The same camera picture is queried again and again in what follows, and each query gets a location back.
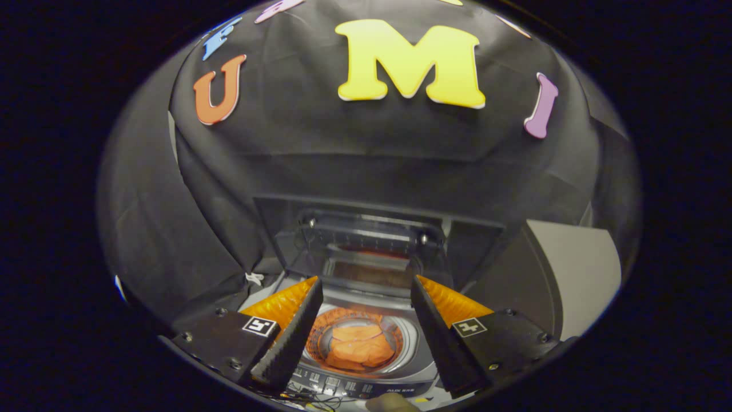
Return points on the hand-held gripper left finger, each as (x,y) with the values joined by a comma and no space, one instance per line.
(289,343)

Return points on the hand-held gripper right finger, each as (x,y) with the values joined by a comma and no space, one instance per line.
(440,337)

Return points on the orange polo shirt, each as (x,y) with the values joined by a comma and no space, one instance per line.
(360,346)

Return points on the beige cabinet with dark top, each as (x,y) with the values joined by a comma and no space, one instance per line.
(577,269)

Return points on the black backdrop cloth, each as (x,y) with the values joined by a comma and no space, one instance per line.
(354,154)

※ ※ ※

EXERCISE: What you give back must match the entries exactly, apart from the omitted pictures.

EXERCISE RESPONSE:
The same camera picture is queried again and again in what follows, and each query gets a location back.
Return points on the hand-held gripper left finger, each as (x,y) with the values joined by a comma and no space, one instance per line.
(289,343)

Return points on the hand-held gripper right finger, each as (x,y) with the values joined by a comma and no space, one instance per line.
(440,337)

Return points on the orange polo shirt, each as (x,y) with the values joined by a comma and no space, one instance per line.
(360,346)

Return points on the beige cabinet with dark top, each as (x,y) with the values joined by a comma and no space, one instance per line.
(577,269)

Return points on the black backdrop cloth, each as (x,y) with the values joined by a comma and no space, one instance per line.
(354,154)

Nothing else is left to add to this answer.